You are viewing a plain text version of this content. The canonical link for it is here.
Posted to dev@zookeeper.apache.org by Goteti Bhanu <ud...@yahoo-inc.com> on 2010/03/16 10:57:35 UTC
Zookeeper issues
Hi,
We are having issues with our web interface (WI) to zookeeper. We deployed a java app (WI), in tomcat, which shows a (mostly read-only) UI for the zk tree, in our cluster. The app had been deployed quite some time ago. However, recently, it is going down many times, in the recent past, showing these errors in the catalina.out. These errors are coming continuously in the catalina.out, while the website is down.
<catalina.out>
[INFO] SyncZKTreeWatcher - [registerWatches] About to register watch for '/llf/version-1.0/serverNodes/llf-server/nodes/b3091258:8085/connected', recursive: false
[INFO] SyncZKTreeWatcher - Path: null, type: None, state: Disconnected
[INFO] SyncZKTreeWatcher - Path: null, type: None, state: SyncConnected
[WARN] SyncZKTreeWatcher - [run] Exception while handling event WatchedEvent: Znode change. Path: /llf/version-1.0/serverNodes/llf-server/nodes/b3091258:8085/connected Type: NodeChildrenChanged <org.apache.zookeeper.KeeperException$ConnectionLossException: KeeperErrorCode = ConnectionLoss>org.apache.zookeeper.KeeperException$ConnectionLossException: KeeperErrorCode = ConnectionLoss
at org.apache.zookeeper.KeeperException.create(KeeperException.java:90)
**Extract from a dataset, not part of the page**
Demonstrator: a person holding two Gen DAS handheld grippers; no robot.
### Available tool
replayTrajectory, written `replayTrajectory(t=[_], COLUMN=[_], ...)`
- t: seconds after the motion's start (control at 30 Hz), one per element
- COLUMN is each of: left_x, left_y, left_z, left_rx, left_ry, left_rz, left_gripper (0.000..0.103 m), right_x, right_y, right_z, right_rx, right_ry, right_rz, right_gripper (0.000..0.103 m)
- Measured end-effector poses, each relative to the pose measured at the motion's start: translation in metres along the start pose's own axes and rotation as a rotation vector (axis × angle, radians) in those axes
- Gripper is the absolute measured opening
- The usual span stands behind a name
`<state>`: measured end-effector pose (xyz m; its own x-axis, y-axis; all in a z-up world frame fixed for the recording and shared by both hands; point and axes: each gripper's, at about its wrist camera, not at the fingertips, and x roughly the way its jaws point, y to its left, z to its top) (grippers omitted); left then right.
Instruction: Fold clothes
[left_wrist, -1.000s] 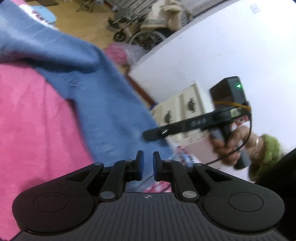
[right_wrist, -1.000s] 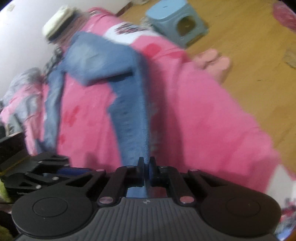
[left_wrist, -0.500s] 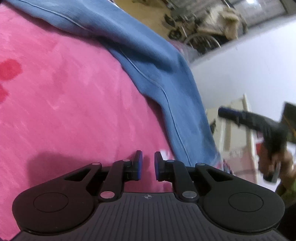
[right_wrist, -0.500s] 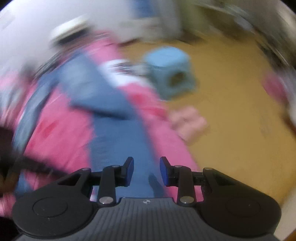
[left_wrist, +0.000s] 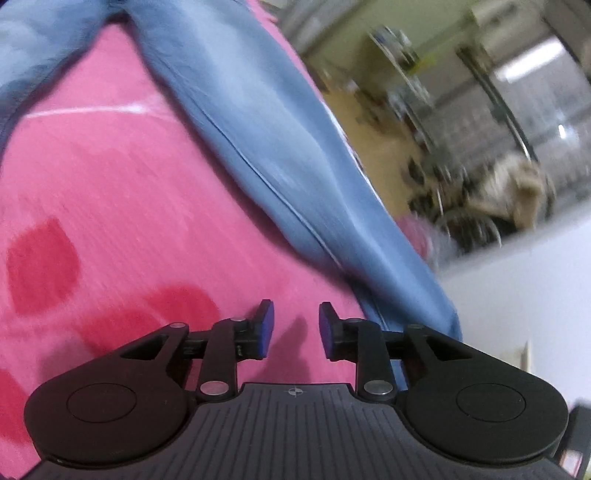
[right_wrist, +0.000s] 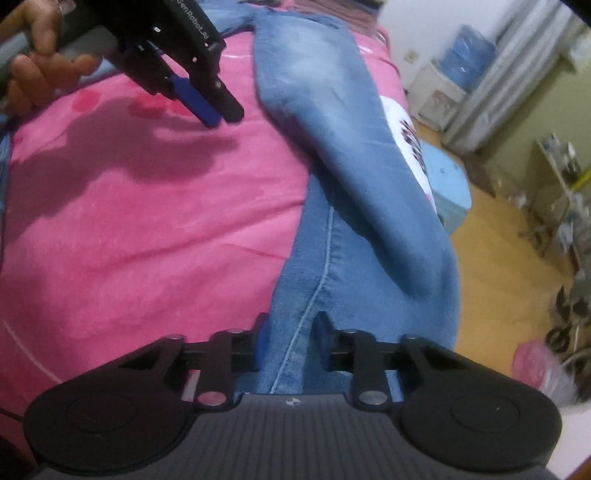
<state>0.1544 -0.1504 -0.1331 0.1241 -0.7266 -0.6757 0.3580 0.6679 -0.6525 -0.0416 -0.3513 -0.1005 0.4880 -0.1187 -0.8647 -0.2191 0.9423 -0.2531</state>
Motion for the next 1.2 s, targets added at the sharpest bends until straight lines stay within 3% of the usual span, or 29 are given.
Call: replayTrajectory(t=[0.13, 0.23, 0.37, 0.47, 0.53, 0.63, 0.73, 0.8, 0.93, 1.07, 1.2], left_x=[0.009, 0.016, 0.027, 0.031, 0.027, 0.008, 0.005, 0.009, 0.003, -0.014, -0.026], left_y=[0.016, 0.026, 0.026, 0.03, 0.032, 0.033, 0.033, 0.036, 0.041, 0.04, 0.034], left_z=[0.011, 0.018, 0.021, 0.024, 0.026, 0.029, 0.03, 0.028, 0.028, 0.027, 0.026], left_rx=[-0.138, -0.229, -0.242, -0.246, -0.229, -0.177, -0.127, -0.115, -0.128, -0.11, -0.058], left_ry=[-0.055, -0.087, -0.087, -0.091, -0.093, -0.124, -0.129, -0.114, -0.121, -0.157, -0.188], left_rz=[-0.068, -0.117, -0.151, -0.162, -0.152, -0.106, -0.047, -0.009, 0.0, 0.035, 0.068], left_gripper=[0.048, 0.049, 0.048, 0.034, 0.015, 0.006, 0.006, 0.006, 0.01, 0.021, 0.021], right_x=[-0.01, -0.035, -0.065, -0.072, -0.073, -0.072, -0.051, -0.033, -0.013, -0.038, -0.078], right_y=[-0.018, -0.038, -0.067, -0.076, -0.077, -0.066, -0.041, -0.024, -0.002, -0.028, -0.082], right_z=[0.003, 0.002, -0.008, -0.015, -0.013, -0.015, -0.012, -0.017, -0.028, -0.047, -0.088], right_rx=[0.127, 0.241, 0.309, 0.307, 0.273, 0.226, 0.147, 0.121, 0.111, 0.303, 0.632], right_ry=[0.004, -0.037, -0.081, -0.059, -0.039, -0.011, 0.038, 0.116, 0.224, 0.211, 0.129], right_rz=[0.071, 0.174, 0.337, 0.436, 0.477, 0.541, 0.558, 0.568, 0.587, 0.566, 0.418], right_gripper=[0.001, 0.001, 0.001, 0.001, 0.001, 0.001, 0.002, 0.005, 0.012, 0.021, 0.025])
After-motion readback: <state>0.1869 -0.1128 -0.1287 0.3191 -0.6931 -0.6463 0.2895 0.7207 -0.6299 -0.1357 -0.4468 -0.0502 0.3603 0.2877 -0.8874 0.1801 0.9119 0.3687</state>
at org.apache.zookeeper.ZooKeeper.getData(ZooKeeper.java:809)
at org.apache.zookeeper.ZooKeeper.getData(ZooKeeper.java:837)
at com.yahoo.cluster.zookeeper.SyncZKTreeWatcher.getNodeValue(SyncZKTreeWatcher.java:465)
at com.yahoo.cluster.zookeeper.SyncZKTreeWatcher.registerWatches(SyncZKTreeWatcher.java:376)
at com.yahoo.cluster.zookeeper.SyncZKTreeWatcher.access$100(SyncZKTreeWatcher.java:37)
at com.yahoo.cluster.zookeeper.SyncZKTreeWatcher$1.run(SyncZKTreeWatcher.java:169)
at java.lang.Thread.run(Thread.java:619)
</catalina.out>
In another log, we are getting the following errors continuously.
<AlertReceiver.log>
java.net.SocketException: Transport endpoint is not connected
at sun.nio.ch.SocketChannelImpl.shutdown(Native Method)
at sun.nio.ch.SocketChannelImpl.shutdownOutput(SocketChannelImpl.java:651)
at sun.nio.ch.SocketAdaptor.shutdownOutput(SocketAdaptor.java:368)
at org.apache.zookeeper.ClientCnxn$SendThread.cleanup(ClientCnxn.java:935)
at org.apache.zookeeper.ClientCnxn$SendThread.run(ClientCnxn.java:901)
2010 03 16 09:49:55,645 org.apache.zookeeper.ClientCnxn ZK Event Handler-SendThread Attempting connection to server b3091279.crawl.yahoo.net/67.195.112.40:22801
2010 03 16 09:49:55,646 org.apache.zookeeper.ClientCnxn ZK Event Handler-SendThread Priming connection to java.nio.channels.SocketChannel[connected local=/67.195.37.119:38793 remote=b3091279.crawl.yahoo.net/67.195.112.40:22801]
2010 03 16 09:49:55,739 org.apache.zookeeper.ClientCnxn ZK Event Handler-SendThread Server connection successful
2010 03 16 09:49:55,775 org.apache.zookeeper.ClientCnxn ZK Event Handler-SendThread Exception closing session 0xe727001201aa32ab to sun.nio.ch.SelectionKeyImpl@3ef92f5e<ma...@3ef92f5e>
java.io.IOException: Read error rc = -1 java.nio.DirectByteBuffer[pos=0 lim=4 cap=4]
at org.apache.zookeeper.ClientCnxn$SendThread.doIO(ClientCnxn.java:632)
at org.apache.zookeeper.ClientCnxn$SendThread.run(ClientCnxn.java:876)
2010 03 16 09:49:55,775 org.apache.zookeeper.ClientCnxn ZK Event Handler-SendThread Ignoring exception during shutdown input
</AlertReceiver.log>
What do these errors indicate? Always, restarting tomcat helps. But since the problem is occurring many times, we want to understand why is this happening? Is there a known ZK issue which could cause such behavior?
Thanks
Udaya
Re: Zookeeper issues
Posted by Patrick Hunt <ph...@apache.org>.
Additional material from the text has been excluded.